#### [About this exercise]
Look below for the line that has "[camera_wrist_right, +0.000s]". Set down the lines from there through the line that has "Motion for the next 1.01", exactly as written.

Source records
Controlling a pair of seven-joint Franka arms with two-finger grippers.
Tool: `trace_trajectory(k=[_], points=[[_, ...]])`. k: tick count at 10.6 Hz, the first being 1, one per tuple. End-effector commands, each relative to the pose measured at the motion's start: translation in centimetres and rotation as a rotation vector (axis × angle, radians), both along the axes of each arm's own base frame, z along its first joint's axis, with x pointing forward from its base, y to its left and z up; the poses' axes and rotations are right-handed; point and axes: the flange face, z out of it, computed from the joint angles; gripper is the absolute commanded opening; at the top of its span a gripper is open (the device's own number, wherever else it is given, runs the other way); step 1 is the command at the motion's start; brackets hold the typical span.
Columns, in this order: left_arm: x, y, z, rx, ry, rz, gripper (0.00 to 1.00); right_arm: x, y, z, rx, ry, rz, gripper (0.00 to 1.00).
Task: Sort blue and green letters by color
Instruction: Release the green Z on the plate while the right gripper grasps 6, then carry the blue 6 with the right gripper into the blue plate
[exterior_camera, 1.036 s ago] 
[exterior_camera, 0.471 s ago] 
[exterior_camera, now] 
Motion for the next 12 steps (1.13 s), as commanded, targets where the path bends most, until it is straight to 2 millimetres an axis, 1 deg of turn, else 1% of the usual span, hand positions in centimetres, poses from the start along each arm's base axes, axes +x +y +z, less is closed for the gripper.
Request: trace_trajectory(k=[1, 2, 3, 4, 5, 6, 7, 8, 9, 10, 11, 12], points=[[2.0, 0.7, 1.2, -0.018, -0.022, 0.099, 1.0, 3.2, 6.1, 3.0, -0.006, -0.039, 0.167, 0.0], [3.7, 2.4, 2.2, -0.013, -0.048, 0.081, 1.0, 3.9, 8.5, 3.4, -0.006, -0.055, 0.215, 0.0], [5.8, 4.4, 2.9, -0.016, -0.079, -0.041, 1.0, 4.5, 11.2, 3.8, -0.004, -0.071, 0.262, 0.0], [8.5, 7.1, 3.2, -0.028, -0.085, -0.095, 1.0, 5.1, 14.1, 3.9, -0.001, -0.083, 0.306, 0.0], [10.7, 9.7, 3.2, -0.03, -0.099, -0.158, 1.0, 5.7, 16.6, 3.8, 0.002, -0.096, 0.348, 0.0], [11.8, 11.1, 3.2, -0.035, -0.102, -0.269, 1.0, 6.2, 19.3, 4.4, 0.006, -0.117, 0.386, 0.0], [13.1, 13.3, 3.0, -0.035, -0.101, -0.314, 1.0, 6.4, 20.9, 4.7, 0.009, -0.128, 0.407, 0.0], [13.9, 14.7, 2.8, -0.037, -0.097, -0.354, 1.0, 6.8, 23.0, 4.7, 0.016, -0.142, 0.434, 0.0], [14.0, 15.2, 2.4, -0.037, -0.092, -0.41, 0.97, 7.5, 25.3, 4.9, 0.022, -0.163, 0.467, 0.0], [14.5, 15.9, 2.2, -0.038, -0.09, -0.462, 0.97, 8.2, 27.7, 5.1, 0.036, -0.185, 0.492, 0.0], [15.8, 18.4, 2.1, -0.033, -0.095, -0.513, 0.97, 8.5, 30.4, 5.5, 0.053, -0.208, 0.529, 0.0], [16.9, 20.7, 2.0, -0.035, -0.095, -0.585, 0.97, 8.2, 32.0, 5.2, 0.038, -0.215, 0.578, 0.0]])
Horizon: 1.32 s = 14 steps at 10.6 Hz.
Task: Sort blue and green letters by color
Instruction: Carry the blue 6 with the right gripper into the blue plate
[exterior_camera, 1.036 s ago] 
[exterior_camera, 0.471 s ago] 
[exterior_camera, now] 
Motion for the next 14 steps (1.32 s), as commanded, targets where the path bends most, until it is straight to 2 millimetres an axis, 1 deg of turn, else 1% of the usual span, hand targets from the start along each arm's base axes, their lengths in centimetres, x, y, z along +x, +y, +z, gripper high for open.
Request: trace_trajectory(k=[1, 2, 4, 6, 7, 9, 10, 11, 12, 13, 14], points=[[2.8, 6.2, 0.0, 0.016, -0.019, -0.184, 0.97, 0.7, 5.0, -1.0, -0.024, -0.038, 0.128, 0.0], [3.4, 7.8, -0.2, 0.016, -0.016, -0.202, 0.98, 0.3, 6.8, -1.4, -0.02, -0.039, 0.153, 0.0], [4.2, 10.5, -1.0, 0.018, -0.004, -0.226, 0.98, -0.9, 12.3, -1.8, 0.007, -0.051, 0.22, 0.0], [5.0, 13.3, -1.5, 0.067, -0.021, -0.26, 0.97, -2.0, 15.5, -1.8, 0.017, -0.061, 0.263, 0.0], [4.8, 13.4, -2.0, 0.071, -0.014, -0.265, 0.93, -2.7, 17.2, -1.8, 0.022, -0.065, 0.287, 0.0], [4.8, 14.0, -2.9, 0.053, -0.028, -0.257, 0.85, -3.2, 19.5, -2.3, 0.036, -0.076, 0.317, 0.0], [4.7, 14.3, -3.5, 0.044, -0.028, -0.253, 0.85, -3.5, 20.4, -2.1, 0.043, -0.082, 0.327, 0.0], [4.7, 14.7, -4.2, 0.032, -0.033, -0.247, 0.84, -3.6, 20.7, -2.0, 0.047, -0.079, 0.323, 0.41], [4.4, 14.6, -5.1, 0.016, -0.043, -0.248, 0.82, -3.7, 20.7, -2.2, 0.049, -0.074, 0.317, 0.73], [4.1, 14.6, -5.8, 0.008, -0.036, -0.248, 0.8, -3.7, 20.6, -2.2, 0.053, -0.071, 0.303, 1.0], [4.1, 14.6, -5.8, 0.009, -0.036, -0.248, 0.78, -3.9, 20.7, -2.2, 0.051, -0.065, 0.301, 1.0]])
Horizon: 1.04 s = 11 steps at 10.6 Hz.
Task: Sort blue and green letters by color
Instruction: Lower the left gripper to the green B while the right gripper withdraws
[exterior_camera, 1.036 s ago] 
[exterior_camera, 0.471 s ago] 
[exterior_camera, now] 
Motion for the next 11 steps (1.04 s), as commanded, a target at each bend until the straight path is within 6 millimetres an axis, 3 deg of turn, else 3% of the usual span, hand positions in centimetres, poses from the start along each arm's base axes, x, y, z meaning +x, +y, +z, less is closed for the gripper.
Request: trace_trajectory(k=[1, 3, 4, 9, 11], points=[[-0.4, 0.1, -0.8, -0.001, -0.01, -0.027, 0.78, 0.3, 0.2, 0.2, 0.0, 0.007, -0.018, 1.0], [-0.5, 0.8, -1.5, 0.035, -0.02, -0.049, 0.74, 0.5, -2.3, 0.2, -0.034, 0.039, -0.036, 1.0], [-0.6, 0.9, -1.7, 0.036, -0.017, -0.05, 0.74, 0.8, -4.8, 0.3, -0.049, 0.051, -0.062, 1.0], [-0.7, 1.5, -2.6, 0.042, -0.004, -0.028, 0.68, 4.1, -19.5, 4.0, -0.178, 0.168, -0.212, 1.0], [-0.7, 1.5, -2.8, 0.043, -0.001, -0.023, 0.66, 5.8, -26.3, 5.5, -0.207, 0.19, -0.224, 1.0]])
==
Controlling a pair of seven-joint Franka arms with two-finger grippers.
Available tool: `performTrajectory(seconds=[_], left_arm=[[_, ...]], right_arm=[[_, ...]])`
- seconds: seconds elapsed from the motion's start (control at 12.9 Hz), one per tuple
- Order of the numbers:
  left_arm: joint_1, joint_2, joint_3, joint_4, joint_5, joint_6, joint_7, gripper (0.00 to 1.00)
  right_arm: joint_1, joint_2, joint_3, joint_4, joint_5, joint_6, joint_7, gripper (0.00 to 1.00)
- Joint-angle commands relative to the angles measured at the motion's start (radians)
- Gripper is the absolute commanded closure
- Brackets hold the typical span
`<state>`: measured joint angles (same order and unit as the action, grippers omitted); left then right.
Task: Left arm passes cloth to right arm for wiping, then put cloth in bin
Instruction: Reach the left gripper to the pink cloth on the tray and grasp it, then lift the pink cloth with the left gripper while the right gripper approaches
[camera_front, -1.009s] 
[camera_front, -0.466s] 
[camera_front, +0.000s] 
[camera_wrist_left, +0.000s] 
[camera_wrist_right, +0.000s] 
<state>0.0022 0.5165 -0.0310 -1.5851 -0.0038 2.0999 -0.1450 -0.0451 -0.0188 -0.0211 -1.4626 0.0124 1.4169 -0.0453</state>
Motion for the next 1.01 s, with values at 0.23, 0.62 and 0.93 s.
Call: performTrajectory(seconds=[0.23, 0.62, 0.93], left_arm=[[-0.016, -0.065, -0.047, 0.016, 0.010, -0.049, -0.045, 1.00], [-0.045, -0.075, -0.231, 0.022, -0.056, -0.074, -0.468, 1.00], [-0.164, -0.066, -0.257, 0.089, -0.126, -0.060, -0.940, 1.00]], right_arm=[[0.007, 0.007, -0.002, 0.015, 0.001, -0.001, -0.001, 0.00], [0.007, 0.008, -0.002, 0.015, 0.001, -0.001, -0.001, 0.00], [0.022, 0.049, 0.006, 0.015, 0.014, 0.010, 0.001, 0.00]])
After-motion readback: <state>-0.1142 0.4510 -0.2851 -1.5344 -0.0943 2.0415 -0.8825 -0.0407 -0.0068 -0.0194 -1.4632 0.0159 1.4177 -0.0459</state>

#### [Output below]
[camera_wrist_right, +0.000s] 
<state>0.0022 0.5165 -0.0310 -1.5851 -0.0038 2.0999 -0.1450 -0.0451 -0.0188 -0.0211 -1.4626 0.0124 1.4169 -0.0453</state>
Motion for the next 1.01 s, with values at 0.23, 0.62 and 0.93 s.

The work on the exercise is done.